Instructions for the task -
In the listing below, find each line with the string "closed" and report it.

Supplied material -

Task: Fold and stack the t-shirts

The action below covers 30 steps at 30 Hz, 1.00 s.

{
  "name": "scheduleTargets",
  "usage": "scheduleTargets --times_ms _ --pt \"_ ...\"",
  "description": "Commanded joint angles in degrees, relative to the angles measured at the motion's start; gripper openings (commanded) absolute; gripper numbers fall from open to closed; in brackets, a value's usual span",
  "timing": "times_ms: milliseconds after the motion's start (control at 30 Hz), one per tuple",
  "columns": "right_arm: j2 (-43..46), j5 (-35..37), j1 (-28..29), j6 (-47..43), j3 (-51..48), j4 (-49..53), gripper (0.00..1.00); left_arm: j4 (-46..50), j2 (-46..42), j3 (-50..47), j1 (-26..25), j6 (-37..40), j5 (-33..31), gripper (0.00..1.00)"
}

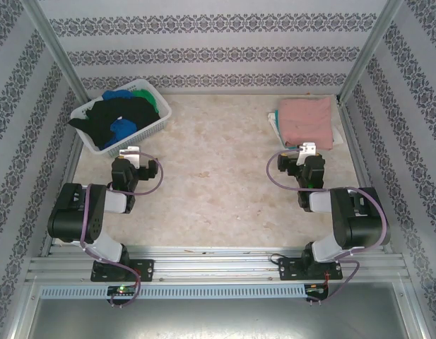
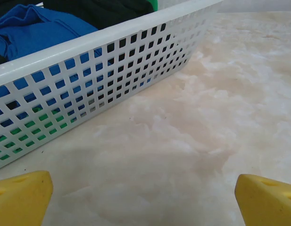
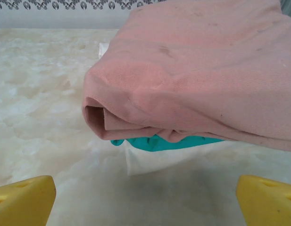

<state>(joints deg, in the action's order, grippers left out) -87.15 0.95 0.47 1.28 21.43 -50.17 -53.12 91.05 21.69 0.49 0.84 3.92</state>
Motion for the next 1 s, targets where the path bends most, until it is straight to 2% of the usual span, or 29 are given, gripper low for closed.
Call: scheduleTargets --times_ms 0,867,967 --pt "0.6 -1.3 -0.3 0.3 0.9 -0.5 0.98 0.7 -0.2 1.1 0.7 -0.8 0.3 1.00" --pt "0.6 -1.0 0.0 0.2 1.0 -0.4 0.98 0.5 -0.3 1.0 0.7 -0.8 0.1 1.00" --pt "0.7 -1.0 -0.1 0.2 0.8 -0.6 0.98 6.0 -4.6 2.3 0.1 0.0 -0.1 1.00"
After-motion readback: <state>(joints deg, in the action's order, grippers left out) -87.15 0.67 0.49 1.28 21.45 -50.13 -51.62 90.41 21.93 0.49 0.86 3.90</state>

The completed task -
  "description": "Commanded joint angles in degrees, relative to the angles measured at the motion's start; gripper openings (commanded) absolute; gripper numbers fall from open to closed; in brackets, a value's usual span",
Motion for the next 1 s, targets where the path bends most, until it is straight to 2% of the usual span, or 29 are given, gripper low for closed.

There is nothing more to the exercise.